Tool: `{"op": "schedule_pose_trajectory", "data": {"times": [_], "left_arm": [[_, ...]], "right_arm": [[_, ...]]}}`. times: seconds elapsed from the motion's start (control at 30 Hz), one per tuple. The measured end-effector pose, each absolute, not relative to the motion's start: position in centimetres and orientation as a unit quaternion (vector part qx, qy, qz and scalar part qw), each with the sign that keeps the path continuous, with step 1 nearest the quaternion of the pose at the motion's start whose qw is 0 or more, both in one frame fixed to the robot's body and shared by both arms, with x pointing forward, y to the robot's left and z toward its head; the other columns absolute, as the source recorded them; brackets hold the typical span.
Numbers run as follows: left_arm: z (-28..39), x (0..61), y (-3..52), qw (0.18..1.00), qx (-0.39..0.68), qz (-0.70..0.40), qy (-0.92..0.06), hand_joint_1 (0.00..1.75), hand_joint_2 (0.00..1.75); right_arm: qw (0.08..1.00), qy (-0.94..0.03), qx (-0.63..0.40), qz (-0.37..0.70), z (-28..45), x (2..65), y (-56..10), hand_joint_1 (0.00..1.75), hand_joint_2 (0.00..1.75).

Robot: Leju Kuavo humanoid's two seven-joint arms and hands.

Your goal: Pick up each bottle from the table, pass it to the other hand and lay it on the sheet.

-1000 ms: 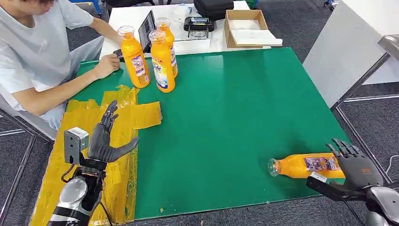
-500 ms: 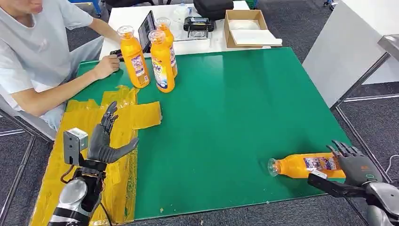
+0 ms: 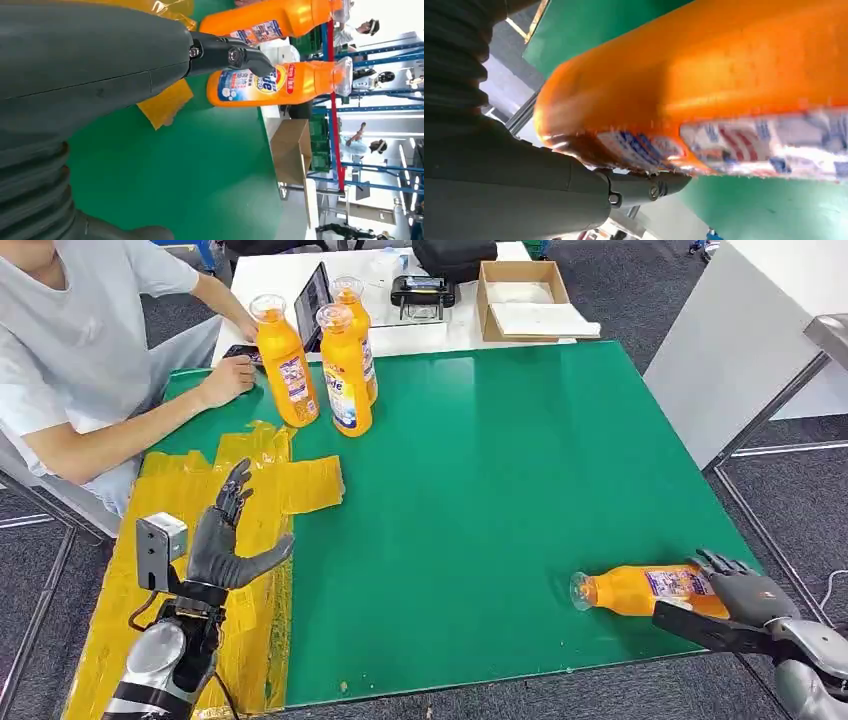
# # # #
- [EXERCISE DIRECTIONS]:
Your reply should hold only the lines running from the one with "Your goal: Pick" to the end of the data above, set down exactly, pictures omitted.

- [EXERCISE RESULT]:
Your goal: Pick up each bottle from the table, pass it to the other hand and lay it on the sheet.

-1000 ms: 
-500 ms: 
+0 ms: 

Work on this exercise is complete, and nothing remains.